▶ Problem description: Which lines of the material contain the word "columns"? Show each one.

▶ Collected data:
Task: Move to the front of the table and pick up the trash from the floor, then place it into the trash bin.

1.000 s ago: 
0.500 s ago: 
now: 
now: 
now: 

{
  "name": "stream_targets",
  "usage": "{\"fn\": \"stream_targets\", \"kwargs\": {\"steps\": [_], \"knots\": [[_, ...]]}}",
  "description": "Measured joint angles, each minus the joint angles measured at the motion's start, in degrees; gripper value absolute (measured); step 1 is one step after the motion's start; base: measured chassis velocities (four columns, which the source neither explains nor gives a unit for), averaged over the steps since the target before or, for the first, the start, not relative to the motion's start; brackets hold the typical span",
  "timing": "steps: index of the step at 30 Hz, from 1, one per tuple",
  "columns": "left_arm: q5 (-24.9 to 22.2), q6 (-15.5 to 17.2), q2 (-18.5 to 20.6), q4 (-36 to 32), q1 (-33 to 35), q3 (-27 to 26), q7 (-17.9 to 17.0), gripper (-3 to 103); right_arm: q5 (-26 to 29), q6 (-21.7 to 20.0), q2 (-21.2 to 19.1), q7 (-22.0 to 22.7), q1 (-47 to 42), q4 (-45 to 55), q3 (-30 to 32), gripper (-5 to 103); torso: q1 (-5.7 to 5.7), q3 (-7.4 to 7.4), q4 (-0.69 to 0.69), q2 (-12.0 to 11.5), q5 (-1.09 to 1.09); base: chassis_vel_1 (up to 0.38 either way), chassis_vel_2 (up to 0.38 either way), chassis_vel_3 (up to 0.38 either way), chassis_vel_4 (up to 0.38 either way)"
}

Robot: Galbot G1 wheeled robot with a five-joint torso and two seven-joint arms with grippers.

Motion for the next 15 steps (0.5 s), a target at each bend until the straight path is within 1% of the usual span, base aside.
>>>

▶ Finished task:
  "description": "Measured joint angles, each minus the joint angles measured at the motion's start, in degrees; gripper value absolute (measured); step 1 is one step after the motion's start; base: measured chassis velocities (four columns, which the source neither explains nor gives a unit for), averaged over the steps since the target before or, for the first, the start, not relative to the motion's start; brackets hold the typical span",
  "columns": "left_arm: q5 (-24.9 to 22.2), q6 (-15.5 to 17.2), q2 (-18.5 to 20.6), q4 (-36 to 32), q1 (-33 to 35), q3 (-27 to 26), q7 (-17.9 to 17.0), gripper (-3 to 103); right_arm: q5 (-26 to 29), q6 (-21.7 to 20.0), q2 (-21.2 to 19.1), q7 (-22.0 to 22.7), q1 (-47 to 42), q4 (-45 to 55), q3 (-30 to 32), gripper (-5 to 103); torso: q1 (-5.7 to 5.7), q3 (-7.4 to 7.4), q4 (-0.69 to 0.69), q2 (-12.0 to 11.5), q5 (-1.09 to 1.09); base: chassis_vel_1 (up to 0.38 either way), chassis_vel_2 (up to 0.38 either way), chassis_vel_3 (up to 0.38 either way), chassis_vel_4 (up to 0.38 either way)"

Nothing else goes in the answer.